In 2016, a number of companies (mostly startups), began using cryptocurrencies as a way to fundraise. Most commonly, a company would create a coin or a token and when people buy or invest in the coin, the company raises money.

Many startups prefer this method of fundraising because they aren’t required to give away any equity in exchange for the funds. Investors, in turn, hope the newly created digital coins increase in value.

Clayton says, “I believe that initial coin offerings — whether they represent offerings of securities or not — can be effective ways for entrepreneurs and others to raise funding, including for innovative projects.”

However, in the same statement, Clayton warns that because the issuers do not think of these coins as securities, these ICOs may be regulated by the SEC. This places more responsibility on the purchasers to ask questions and fully understand what they’re buying.

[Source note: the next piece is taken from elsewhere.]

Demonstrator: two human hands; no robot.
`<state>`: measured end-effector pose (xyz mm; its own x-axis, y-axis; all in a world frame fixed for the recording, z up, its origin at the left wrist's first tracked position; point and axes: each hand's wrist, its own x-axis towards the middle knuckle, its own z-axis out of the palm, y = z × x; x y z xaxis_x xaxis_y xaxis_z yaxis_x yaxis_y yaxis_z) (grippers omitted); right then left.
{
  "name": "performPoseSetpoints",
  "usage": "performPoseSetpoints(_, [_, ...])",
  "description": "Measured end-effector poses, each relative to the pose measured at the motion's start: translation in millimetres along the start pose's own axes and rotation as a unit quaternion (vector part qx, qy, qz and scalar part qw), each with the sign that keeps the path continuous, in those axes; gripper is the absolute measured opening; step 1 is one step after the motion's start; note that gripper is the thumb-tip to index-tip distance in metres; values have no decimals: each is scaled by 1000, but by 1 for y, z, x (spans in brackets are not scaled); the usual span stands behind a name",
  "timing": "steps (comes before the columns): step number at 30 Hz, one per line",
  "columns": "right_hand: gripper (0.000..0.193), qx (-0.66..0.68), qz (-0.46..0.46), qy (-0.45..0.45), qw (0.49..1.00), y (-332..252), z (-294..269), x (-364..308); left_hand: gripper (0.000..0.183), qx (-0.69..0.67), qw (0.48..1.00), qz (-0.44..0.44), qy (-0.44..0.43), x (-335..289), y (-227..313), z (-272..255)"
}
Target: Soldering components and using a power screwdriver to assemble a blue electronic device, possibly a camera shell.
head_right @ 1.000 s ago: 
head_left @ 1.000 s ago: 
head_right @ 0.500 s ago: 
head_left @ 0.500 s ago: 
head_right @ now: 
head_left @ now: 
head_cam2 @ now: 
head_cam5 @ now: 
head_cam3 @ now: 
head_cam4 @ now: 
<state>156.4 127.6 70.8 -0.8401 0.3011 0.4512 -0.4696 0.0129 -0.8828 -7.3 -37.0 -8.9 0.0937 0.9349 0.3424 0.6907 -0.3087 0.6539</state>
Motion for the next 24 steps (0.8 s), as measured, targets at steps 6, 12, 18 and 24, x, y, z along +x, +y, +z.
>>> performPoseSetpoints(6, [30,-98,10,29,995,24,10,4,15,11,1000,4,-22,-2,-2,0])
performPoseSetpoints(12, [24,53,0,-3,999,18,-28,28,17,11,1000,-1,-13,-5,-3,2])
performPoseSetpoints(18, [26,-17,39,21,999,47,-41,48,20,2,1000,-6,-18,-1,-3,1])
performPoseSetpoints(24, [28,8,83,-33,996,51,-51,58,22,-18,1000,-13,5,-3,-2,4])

How to Buy and Trade Cryptocurrencies

You can trade cryptocurrencies via an exchange, such as Coinbase,, and Coinsquare. These websites allow you to buy, sell or exchange cryptocurrencies for conventional currency (like dollars) or other digital currencies.

For example, Coinbase allows you to buy and sell Bitcoin, Bitcoin cash, Ethereum, Ethereum classic, and Litecoin, plus it gives users a digital wallet to store the coins. Once you have an account, you can buy and trade coins similarly to how you might trade stocks. Like with any security transaction, it’s important to evaluate any commissions or fees charged by the exchange.

It’s important to note these exchanges are not regulated in the same way as other security exchanges, and some authorities, including the New York State’s Attorney, have raised questions about the risk posed to consumers who use them.

It’s also important to keep in mind that the number of vendors that accept bitcoins as payment is still limited. While some major websites do accept cryptocurrencies, as of 2018 a number of major retailers did not.

Perhaps because of this, a number of investors prefer to speculate on the price of Bitcoin without actually owning it. They do this via the futures market. Since the Commodities Futures Trading Commission said in late 2017 that it would allow traders to begin buying and selling Bitcoin futures, the cryptocurrency has become one of the most popular trades on the Chicago Board Options Exchange.

Volatility and Price Fluctuations

Bitcoin has experienced large price fluctuations in the past few years. For instance, on Dec. 17, 2016, one bitcoin was worth about $789. Exactly one year later, one bitcoin was worth more than $19,000 — near its peak. Six months later, on May 17, 2018, one bitcoin was worth about $8,059.

As more users and investors became excited about the possibilities inherent in a governmentless currency, supply surged. But since its peak in late 2017, Bitcoin’s value has been declining. Ultimately, no one can predict future values for any cryptocurrency, but understanding how Bitcoin works and its potential uses can help you asses its value. Cryptocurrencies are complex and can be highly volatile, so they may not be the best direct investment. Before making any investments or decisions about cryptocurrency, talk to your financial advisor.